## How to complete this task
Exactly reproduce each line of the listing that follows.

## Data extract
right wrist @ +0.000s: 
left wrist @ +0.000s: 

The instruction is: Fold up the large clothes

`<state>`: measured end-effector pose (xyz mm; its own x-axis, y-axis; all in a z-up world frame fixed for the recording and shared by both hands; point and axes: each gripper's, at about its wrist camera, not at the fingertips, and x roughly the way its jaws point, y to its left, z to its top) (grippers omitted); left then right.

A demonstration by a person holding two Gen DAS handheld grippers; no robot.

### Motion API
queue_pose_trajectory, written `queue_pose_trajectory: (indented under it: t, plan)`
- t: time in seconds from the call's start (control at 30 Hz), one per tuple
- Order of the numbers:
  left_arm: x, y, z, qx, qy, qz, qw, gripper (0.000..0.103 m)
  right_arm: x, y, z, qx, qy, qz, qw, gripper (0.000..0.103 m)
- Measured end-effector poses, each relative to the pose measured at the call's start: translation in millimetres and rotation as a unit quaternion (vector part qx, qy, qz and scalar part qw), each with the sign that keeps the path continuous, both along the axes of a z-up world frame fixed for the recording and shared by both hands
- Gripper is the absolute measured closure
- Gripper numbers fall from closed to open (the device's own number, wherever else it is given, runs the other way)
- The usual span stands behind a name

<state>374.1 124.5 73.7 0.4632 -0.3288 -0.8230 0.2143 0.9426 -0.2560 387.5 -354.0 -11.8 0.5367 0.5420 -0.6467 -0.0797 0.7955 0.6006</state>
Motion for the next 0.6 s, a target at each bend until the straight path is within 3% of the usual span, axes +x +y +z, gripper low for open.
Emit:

## Answer section
right wrist @ +0.000s: 
left wrist @ +0.000s: 

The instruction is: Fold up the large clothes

`<state>`: measured end-effector pose (xyz mm; its own x-axis, y-axis; all in a z-up world frame fixed for the recording and shared by both hands; point and axes: each gripper's, at about its wrist camera, not at the fingertips, and x roughly the way its jaws point, y to its left, z to its top) (grippers omitted); left then right.

A demonstration by a person holding two Gen DAS handheld grippers; no robot.

### Motion API
queue_pose_trajectory, written `queue_pose_trajectory: (indented under it: t, plan)`
- t: time in seconds from the call's start (control at 30 Hz), one per tuple
- Order of the numbers:
  left_arm: x, y, z, qx, qy, qz, qw, gripper (0.000..0.103 m)
  right_arm: x, y, z, qx, qy, qz, qw, gripper (0.000..0.103 m)
- Measured end-effector poses, each relative to the pose measured at the call's start: translation in millimetres and rotation as a unit quaternion (vector part qx, qy, qz and scalar part qw), each with the sign that keeps the path continuous, both along the axes of a z-up world frame fixed for the recording and shared by both hands
- Gripper is the absolute measured closure
- Gripper numbers fall from closed to open (the device's own number, wherever else it is given, runs the other way)
- The usual span stands behind a name

<state>374.1 124.5 73.7 0.4632 -0.3288 -0.8230 0.2143 0.9426 -0.2560 387.5 -354.0 -11.8 0.5367 0.5420 -0.6467 -0.0797 0.7955 0.6006</state>
Motion for the next 0.6 s, a target at each bend until the straight path is within 3% of the usual span, axes +x +y +z, gripper low for open.
Emit:

The answer has now been finished.